§ Input:
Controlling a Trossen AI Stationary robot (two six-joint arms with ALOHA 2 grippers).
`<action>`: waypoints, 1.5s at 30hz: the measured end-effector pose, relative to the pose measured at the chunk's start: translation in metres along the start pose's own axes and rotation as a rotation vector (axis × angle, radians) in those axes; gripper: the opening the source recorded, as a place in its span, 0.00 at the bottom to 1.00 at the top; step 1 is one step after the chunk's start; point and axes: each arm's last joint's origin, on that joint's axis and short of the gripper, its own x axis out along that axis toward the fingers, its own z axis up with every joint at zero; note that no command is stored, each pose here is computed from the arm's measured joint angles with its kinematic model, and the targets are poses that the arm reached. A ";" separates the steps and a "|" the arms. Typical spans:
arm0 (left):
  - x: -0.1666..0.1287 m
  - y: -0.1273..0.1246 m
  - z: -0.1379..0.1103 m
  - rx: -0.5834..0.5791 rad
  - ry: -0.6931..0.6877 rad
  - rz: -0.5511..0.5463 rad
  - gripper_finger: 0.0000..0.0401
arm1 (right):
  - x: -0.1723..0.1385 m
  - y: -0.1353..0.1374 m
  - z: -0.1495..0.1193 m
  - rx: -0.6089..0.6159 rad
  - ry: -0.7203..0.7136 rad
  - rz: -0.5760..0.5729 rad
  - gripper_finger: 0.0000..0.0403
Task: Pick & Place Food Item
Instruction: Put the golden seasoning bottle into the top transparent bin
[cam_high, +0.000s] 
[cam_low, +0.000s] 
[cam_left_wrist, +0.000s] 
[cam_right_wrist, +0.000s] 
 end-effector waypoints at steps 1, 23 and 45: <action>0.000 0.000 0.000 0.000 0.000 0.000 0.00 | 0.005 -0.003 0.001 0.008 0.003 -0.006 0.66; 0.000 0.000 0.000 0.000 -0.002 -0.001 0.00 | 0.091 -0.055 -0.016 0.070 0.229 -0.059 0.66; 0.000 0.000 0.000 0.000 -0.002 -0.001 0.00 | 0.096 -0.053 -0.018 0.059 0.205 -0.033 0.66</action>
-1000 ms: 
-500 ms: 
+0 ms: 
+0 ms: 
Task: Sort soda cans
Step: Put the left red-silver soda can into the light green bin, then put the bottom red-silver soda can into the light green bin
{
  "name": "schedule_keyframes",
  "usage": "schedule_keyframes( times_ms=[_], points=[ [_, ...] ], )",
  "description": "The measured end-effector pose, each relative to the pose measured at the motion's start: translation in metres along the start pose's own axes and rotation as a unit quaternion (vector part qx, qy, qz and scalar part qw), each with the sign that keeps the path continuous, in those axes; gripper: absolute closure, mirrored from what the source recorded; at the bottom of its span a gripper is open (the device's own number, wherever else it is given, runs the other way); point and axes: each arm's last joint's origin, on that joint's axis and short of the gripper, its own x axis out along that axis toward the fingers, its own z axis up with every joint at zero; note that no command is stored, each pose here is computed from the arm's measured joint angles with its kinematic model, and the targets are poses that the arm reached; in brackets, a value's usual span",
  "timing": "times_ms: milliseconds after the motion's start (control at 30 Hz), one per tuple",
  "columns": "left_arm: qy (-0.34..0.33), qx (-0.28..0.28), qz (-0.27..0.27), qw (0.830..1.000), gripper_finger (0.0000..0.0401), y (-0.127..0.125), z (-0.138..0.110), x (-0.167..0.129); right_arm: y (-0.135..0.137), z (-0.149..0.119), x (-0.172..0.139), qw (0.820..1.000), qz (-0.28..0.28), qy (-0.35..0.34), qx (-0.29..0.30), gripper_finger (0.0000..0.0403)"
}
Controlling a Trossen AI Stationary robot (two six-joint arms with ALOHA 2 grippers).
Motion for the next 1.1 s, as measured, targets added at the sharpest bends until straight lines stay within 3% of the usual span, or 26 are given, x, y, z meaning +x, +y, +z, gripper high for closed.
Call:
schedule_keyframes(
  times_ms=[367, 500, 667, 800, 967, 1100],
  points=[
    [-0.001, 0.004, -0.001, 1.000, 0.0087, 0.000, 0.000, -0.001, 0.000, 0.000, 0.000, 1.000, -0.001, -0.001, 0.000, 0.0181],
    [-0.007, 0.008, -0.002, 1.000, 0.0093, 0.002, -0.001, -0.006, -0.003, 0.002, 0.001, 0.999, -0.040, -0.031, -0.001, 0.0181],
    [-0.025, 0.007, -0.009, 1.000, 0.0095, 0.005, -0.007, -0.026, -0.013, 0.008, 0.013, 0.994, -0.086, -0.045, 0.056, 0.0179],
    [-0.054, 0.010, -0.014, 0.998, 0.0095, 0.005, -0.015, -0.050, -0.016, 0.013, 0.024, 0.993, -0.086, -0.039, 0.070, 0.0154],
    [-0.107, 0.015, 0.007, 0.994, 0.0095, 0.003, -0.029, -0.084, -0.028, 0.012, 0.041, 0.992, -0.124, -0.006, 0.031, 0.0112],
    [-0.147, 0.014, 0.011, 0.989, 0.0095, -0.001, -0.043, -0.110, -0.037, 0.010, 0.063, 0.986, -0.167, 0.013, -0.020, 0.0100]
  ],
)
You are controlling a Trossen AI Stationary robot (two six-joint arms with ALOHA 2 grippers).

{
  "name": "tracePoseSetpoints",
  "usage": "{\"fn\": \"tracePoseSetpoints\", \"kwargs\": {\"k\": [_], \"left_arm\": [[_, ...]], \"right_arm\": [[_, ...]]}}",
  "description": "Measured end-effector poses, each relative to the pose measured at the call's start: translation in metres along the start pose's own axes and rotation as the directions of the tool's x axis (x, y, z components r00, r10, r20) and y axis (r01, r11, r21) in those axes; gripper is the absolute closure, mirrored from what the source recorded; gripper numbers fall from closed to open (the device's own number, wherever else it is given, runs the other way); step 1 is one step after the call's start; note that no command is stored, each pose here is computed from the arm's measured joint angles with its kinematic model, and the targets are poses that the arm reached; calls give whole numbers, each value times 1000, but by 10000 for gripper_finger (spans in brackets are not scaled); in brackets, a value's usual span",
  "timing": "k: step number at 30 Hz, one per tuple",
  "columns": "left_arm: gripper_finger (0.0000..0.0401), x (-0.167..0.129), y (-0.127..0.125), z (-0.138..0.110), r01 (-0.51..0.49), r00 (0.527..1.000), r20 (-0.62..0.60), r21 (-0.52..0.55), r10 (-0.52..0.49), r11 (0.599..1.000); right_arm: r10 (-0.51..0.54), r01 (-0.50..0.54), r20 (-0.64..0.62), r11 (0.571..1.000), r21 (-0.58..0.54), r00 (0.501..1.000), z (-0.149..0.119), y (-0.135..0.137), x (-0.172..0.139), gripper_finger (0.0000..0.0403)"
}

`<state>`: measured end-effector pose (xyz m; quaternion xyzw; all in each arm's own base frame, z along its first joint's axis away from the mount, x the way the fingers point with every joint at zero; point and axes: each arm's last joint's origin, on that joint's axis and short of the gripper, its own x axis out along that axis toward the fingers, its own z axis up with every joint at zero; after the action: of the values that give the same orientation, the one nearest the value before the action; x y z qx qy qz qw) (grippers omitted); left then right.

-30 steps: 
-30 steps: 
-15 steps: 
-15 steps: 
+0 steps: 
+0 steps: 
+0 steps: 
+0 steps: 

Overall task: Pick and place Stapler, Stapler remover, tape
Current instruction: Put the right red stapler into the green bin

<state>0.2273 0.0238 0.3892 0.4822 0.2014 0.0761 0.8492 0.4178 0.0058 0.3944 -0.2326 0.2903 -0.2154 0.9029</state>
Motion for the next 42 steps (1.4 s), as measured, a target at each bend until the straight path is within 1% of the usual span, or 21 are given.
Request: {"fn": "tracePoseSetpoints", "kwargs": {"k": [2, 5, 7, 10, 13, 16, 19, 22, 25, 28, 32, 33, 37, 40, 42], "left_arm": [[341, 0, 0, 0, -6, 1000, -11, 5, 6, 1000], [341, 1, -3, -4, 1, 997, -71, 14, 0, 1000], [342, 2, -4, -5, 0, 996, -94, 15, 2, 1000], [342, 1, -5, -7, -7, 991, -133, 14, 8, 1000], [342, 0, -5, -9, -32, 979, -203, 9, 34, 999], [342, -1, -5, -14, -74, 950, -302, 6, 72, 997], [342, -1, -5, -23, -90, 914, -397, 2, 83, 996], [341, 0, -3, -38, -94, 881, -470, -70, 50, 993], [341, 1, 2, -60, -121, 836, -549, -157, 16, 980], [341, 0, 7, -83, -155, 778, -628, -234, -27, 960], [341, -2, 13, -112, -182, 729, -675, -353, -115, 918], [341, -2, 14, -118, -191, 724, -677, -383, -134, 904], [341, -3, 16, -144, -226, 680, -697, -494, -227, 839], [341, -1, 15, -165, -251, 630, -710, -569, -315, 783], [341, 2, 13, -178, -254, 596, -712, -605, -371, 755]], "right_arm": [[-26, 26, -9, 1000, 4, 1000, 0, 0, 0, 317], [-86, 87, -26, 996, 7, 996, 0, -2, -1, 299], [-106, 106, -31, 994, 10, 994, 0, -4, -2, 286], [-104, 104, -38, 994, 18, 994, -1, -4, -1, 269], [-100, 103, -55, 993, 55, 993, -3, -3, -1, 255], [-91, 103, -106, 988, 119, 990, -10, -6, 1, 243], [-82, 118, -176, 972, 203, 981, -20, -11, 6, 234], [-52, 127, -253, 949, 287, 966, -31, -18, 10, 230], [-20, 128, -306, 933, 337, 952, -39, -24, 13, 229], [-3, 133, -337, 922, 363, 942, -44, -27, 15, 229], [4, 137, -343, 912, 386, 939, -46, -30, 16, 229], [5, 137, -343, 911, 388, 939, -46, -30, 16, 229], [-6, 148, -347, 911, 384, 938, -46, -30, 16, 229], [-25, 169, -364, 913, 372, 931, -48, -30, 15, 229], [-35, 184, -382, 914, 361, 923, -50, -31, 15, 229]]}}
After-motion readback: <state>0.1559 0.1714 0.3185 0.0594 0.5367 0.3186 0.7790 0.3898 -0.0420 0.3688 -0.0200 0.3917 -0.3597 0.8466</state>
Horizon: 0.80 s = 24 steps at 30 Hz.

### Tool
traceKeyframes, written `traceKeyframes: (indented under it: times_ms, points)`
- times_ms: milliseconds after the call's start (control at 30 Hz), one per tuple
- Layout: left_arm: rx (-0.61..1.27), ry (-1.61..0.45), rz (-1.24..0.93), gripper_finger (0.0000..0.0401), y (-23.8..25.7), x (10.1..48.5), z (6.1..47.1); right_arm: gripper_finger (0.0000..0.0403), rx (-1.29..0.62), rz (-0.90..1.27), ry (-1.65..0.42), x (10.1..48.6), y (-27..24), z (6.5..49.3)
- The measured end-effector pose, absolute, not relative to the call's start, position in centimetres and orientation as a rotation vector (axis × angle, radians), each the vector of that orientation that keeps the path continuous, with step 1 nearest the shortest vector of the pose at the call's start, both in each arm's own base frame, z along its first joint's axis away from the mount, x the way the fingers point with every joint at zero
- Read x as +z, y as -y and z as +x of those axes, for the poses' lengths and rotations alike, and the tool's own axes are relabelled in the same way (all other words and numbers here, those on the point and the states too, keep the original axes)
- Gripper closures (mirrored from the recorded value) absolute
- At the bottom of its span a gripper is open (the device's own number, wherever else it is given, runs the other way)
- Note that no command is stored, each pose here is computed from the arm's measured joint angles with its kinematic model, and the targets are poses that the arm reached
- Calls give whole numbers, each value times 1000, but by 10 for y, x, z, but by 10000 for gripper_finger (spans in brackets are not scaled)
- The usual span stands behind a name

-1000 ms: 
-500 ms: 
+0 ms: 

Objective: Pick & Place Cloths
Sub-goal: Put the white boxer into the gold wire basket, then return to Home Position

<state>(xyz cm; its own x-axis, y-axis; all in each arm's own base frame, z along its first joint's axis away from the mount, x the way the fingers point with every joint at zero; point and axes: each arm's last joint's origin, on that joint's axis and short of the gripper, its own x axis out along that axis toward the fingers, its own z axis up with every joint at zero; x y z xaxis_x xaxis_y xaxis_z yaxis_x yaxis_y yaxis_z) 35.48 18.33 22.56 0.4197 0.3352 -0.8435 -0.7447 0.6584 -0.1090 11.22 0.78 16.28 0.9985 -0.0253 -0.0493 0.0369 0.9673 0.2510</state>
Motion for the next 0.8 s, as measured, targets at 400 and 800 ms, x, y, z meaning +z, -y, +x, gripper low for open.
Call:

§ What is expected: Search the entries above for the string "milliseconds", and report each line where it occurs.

§ Task answer:
  "timing": "times_ms: milliseconds after the motion's start (control at 30 Hz), one per tuple",
- times_ms: milliseconds after the call's start (control at 30 Hz), one per tuple

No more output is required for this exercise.